Investigating tended to get messy. He had to remind himself that this wasn’t the first crime-scene Dr Lecter had been to. This probably washis idea of old, wreckable clothing. But looking at all the tailored layers made Will’s skin prickle with second-hand heat, so he didn’t, tipping his head back to take a good first look at what they’d come to investigate.

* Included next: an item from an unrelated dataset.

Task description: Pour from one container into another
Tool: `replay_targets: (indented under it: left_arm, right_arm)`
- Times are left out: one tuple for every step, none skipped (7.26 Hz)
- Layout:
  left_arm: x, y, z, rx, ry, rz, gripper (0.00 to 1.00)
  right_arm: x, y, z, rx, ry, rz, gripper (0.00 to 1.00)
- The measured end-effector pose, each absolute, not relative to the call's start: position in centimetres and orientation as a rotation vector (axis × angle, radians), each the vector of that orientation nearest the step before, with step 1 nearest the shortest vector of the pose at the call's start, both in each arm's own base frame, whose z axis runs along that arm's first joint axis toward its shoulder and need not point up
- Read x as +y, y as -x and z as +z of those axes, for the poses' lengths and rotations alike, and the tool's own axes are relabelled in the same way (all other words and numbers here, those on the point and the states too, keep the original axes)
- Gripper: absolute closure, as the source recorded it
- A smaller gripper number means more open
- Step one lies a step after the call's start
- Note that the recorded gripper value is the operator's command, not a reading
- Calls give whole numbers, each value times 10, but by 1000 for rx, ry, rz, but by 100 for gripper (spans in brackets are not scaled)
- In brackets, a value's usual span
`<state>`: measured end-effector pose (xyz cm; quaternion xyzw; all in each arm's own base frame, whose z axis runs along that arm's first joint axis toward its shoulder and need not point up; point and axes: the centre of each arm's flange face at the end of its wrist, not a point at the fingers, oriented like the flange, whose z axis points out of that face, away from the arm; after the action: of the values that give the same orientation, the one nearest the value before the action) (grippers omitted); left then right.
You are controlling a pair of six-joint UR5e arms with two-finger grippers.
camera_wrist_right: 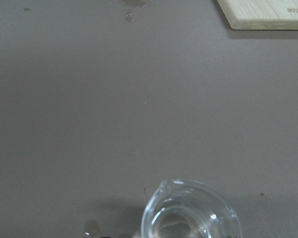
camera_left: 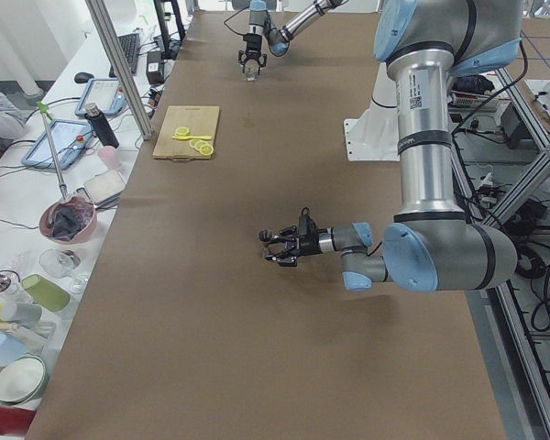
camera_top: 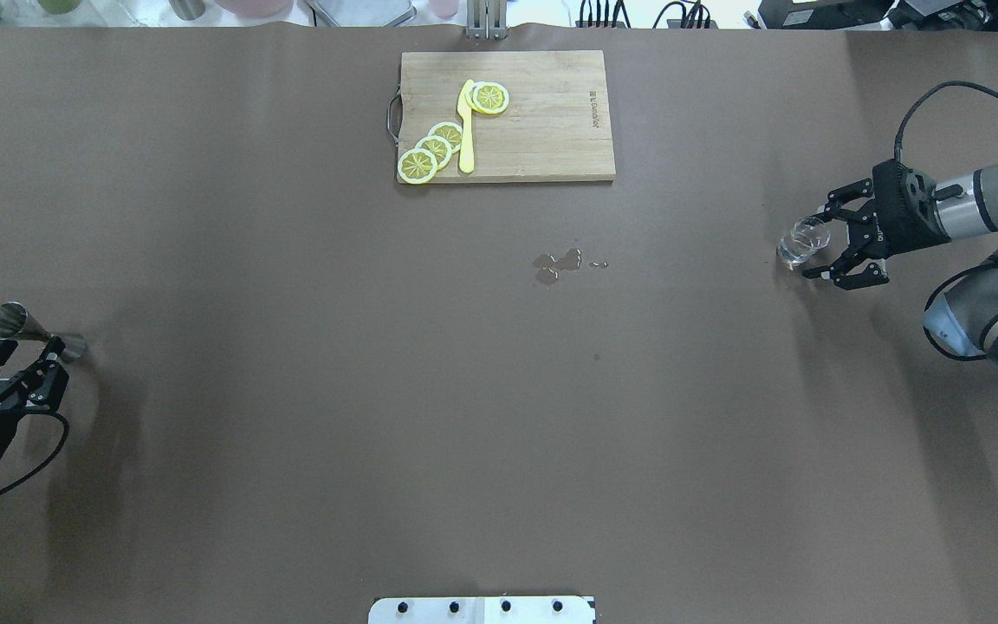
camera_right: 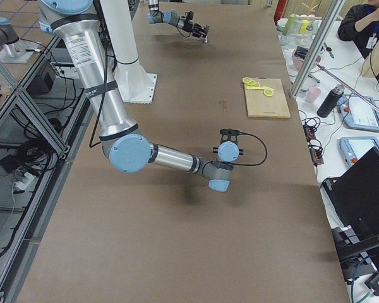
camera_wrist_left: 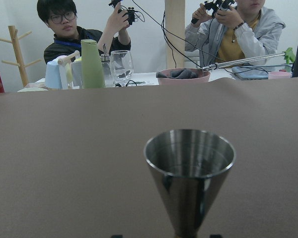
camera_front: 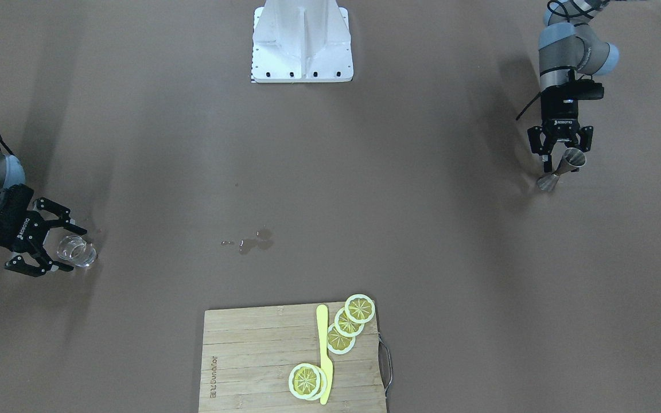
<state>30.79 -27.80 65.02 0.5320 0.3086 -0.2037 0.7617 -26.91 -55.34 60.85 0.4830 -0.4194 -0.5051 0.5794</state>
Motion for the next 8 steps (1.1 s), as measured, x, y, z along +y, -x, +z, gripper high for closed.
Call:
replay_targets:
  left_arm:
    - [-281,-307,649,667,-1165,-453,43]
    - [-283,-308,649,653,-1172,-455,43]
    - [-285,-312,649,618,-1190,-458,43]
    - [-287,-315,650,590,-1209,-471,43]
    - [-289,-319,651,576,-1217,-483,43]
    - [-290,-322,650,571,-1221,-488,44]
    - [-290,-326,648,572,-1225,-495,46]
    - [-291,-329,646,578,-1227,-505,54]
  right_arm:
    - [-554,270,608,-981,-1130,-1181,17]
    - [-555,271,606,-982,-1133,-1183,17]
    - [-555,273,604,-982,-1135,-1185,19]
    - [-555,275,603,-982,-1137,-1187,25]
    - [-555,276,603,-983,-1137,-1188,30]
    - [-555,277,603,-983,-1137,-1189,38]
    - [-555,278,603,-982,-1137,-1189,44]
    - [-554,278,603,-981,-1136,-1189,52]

(The windows were boarded up, some more recently than others, but they’d always been shadowed. The light bent oddly around the peak in the roof, like one of the foundations had begun to sag. The house looked strange without the noise. No whine from the combines next farm over; no tuning-out police officers, FBI investigators, or Jack’s keen stare. Quieter, easier, more…)
“Um,” he caught up, realizing he’d been slipping into stillness, “the basement is where we’re going; it’s the only place any traces of the victims were identified. That makes it the most likely location for the murders. But first I need to get there – in the same way Kurtz did.” Will lifted a hand up to his forehead, knuckles pressing briefly into the throb before gesturing towards the pile of overgrowth where a storm-door had been cordoned off. The peeling wall above it still had traces of crime-scene tape stuck to the paint, tiny strips of faded yellow that fluttered when the air moved. Sometimes when it didn’t. “The initial investigation concluded that the victims were never brought into, or moved through, the main house. I know they’re wrong, I just don’t know how or why.
“Still sure you want to do this?”
The question was uncomfortable, especially with the seeds of second-hand fear already pushing up through the warped porch steps. But Will was used to fear, far more than he was used to help. Hannibal hadn’t expressed any particular reservations about accompanying him, but when he hadn’t blinked over coming out here alone and late, to coincide with the estimated times of death, Will had to wonder how much of that confidence was just well-masked concern for a patient.